→ **What is being asked**
What is needed is an exact transcription of every record.

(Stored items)
***

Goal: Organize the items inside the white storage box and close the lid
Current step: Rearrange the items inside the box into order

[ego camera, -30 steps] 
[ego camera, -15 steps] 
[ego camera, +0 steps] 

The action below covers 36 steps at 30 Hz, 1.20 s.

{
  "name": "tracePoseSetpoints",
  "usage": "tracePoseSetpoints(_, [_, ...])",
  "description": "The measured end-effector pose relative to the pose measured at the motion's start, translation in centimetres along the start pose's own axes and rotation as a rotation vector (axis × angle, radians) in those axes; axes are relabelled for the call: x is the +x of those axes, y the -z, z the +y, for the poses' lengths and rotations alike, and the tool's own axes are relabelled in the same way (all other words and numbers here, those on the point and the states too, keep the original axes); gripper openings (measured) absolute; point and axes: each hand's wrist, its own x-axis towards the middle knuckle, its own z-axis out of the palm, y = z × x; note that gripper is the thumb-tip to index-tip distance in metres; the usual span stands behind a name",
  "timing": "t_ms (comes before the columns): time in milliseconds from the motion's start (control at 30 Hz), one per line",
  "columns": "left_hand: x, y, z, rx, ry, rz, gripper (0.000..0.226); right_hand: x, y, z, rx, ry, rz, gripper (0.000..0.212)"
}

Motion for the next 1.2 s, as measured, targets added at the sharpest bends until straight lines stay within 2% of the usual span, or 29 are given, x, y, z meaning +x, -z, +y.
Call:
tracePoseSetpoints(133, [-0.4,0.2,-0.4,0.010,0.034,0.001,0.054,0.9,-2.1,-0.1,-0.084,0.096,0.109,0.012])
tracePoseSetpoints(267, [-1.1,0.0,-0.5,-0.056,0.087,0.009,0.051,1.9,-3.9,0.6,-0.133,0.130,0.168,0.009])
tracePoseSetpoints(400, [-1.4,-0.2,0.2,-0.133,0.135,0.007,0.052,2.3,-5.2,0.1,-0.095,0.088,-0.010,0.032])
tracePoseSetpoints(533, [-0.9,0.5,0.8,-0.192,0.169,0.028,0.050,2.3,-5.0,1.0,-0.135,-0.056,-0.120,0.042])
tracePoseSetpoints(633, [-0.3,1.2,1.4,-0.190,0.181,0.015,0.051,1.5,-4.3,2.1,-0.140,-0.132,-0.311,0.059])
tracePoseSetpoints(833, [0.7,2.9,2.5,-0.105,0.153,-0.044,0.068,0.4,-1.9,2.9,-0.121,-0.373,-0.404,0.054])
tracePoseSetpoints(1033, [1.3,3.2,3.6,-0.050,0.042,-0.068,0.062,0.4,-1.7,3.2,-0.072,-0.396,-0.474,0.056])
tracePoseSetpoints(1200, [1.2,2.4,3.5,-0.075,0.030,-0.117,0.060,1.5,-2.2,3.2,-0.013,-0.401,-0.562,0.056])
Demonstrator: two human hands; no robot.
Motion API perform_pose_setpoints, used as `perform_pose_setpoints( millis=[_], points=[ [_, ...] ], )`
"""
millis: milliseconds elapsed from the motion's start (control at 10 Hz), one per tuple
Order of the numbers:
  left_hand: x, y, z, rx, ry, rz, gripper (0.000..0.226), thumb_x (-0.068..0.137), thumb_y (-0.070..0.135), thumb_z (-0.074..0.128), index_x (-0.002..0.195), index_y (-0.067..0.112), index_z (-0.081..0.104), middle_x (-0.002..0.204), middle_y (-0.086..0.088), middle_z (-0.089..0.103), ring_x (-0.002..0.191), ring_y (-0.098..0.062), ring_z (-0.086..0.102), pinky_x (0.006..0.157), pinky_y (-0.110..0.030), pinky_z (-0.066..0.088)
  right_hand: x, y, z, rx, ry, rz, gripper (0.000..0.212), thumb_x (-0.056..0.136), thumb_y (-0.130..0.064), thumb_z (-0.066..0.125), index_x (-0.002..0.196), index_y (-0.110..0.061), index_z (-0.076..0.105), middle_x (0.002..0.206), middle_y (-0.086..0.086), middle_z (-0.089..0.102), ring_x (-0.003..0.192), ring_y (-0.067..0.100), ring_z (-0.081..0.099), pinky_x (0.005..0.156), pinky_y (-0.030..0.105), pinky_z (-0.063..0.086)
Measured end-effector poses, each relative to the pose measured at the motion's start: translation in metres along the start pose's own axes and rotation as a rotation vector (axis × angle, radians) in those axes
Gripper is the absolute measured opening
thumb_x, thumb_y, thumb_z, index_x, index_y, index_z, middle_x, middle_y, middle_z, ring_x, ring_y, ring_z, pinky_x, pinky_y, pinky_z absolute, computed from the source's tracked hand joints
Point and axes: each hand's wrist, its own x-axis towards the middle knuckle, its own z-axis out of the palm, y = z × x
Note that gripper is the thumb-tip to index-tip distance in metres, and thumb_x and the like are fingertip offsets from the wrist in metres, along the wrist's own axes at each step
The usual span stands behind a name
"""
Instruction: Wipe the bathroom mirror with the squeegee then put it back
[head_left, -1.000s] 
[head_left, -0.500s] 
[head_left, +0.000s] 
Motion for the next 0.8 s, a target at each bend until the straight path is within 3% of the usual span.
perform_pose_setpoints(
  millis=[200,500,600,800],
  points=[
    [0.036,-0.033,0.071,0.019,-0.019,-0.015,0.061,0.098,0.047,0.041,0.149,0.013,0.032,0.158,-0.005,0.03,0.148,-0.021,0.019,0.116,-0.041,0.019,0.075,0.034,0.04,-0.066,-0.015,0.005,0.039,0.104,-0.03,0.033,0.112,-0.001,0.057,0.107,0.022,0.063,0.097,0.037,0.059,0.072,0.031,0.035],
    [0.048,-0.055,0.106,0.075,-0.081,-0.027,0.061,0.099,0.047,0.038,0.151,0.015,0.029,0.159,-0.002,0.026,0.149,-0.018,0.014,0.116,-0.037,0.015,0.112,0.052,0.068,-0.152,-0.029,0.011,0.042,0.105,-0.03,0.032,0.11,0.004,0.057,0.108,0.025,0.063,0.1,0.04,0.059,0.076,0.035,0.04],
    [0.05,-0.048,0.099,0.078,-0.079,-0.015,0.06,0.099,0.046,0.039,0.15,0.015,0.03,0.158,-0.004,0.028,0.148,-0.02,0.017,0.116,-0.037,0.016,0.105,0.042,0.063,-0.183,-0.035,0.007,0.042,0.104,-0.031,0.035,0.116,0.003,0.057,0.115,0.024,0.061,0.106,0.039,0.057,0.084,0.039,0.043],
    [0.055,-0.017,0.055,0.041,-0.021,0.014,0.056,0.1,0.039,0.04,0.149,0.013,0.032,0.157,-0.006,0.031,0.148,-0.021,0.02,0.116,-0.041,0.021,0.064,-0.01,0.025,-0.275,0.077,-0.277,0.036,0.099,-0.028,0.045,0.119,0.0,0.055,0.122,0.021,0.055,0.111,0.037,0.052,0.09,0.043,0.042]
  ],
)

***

→ **Exercise solution**
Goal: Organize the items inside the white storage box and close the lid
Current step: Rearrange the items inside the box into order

[ego camera, -30 steps] 
[ego camera, -15 steps] 
[ego camera, +0 steps] 

The action below covers 36 steps at 30 Hz, 1.20 s.

{
  "name": "tracePoseSetpoints",
  "usage": "tracePoseSetpoints(_, [_, ...])",
  "description": "The measured end-effector pose relative to the pose measured at the motion's start, translation in centimetres along the start pose's own axes and rotation as a rotation vector (axis × angle, radians) in those axes; axes are relabelled for the call: x is the +x of those axes, y the -z, z the +y, for the poses' lengths and rotations alike, and the tool's own axes are relabelled in the same way (all other words and numbers here, those on the point and the states too, keep the original axes); gripper openings (measured) absolute; point and axes: each hand's wrist, its own x-axis towards the middle knuckle, its own z-axis out of the palm, y = z × x; note that gripper is the thumb-tip to index-tip distance in metres; the usual span stands behind a name",
  "timing": "t_ms (comes before the columns): time in milliseconds from the motion's start (control at 30 Hz), one per line",
  "columns": "left_hand: x, y, z, rx, ry, rz, gripper (0.000..0.226); right_hand: x, y, z, rx, ry, rz, gripper (0.000..0.212)"
}

Motion for the next 1.2 s, as measured, targets added at the sharpest bends until straight lines stay within 2% of the usual span, or 29 are given, x, y, z meaning +x, -z, +y.
Call:
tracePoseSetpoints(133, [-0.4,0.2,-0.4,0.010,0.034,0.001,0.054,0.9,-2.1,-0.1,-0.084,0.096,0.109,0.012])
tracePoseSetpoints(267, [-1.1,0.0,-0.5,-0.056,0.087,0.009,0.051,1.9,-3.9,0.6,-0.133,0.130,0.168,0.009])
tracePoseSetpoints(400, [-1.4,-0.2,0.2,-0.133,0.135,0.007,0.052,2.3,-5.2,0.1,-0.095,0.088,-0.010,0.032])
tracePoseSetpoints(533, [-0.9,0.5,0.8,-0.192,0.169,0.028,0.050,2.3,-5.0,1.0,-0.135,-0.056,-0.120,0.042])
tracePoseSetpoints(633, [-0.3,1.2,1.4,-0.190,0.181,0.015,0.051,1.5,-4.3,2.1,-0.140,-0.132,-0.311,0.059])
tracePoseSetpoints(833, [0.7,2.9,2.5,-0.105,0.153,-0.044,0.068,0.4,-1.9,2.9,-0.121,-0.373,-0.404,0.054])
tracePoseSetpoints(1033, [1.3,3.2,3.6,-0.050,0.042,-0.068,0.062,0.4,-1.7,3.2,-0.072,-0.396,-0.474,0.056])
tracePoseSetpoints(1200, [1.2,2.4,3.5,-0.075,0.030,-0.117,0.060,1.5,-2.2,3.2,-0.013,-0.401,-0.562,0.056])
Demonstrator: two human hands; no robot.
Motion API perform_pose_setpoints, used as `perform_pose_setpoints( millis=[_], points=[ [_, ...] ], )`
"""
millis: milliseconds elapsed from the motion's start (control at 10 Hz), one per tuple
Order of the numbers:
  left_hand: x, y, z, rx, ry, rz, gripper (0.000..0.226), thumb_x (-0.068..0.137), thumb_y (-0.070..0.135), thumb_z (-0.074..0.128), index_x (-0.002..0.195), index_y (-0.067..0.112), index_z (-0.081..0.104), middle_x (-0.002..0.204), middle_y (-0.086..0.088), middle_z (-0.089..0.103), ring_x (-0.002..0.191), ring_y (-0.098..0.062), ring_z (-0.086..0.102), pinky_x (0.006..0.157), pinky_y (-0.110..0.030), pinky_z (-0.066..0.088)
  right_hand: x, y, z, rx, ry, rz, gripper (0.000..0.212), thumb_x (-0.056..0.136), thumb_y (-0.130..0.064), thumb_z (-0.066..0.125), index_x (-0.002..0.196), index_y (-0.110..0.061), index_z (-0.076..0.105), middle_x (0.002..0.206), middle_y (-0.086..0.086), middle_z (-0.089..0.102), ring_x (-0.003..0.192), ring_y (-0.067..0.100), ring_z (-0.081..0.099), pinky_x (0.005..0.156), pinky_y (-0.030..0.105), pinky_z (-0.063..0.086)
Measured end-effector poses, each relative to the pose measured at the motion's start: translation in metres along the start pose's own axes and rotation as a rotation vector (axis × angle, radians) in those axes
Gripper is the absolute measured opening
thumb_x, thumb_y, thumb_z, index_x, index_y, index_z, middle_x, middle_y, middle_z, ring_x, ring_y, ring_z, pinky_x, pinky_y, pinky_z absolute, computed from the source's tracked hand joints
Point and axes: each hand's wrist, its own x-axis towards the middle knuckle, its own z-axis out of the palm, y = z × x
Note that gripper is the thumb-tip to index-tip distance in metres, and thumb_x and the like are fingertip offsets from the wrist in metres, along the wrist's own axes at each step
The usual span stands behind a name
"""
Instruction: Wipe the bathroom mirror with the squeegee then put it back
[head_left, -1.000s] 
[head_left, -0.500s] 
[head_left, +0.000s] 
Motion for the next 0.8 s, a target at each bend until the straight path is within 3% of the usual span.
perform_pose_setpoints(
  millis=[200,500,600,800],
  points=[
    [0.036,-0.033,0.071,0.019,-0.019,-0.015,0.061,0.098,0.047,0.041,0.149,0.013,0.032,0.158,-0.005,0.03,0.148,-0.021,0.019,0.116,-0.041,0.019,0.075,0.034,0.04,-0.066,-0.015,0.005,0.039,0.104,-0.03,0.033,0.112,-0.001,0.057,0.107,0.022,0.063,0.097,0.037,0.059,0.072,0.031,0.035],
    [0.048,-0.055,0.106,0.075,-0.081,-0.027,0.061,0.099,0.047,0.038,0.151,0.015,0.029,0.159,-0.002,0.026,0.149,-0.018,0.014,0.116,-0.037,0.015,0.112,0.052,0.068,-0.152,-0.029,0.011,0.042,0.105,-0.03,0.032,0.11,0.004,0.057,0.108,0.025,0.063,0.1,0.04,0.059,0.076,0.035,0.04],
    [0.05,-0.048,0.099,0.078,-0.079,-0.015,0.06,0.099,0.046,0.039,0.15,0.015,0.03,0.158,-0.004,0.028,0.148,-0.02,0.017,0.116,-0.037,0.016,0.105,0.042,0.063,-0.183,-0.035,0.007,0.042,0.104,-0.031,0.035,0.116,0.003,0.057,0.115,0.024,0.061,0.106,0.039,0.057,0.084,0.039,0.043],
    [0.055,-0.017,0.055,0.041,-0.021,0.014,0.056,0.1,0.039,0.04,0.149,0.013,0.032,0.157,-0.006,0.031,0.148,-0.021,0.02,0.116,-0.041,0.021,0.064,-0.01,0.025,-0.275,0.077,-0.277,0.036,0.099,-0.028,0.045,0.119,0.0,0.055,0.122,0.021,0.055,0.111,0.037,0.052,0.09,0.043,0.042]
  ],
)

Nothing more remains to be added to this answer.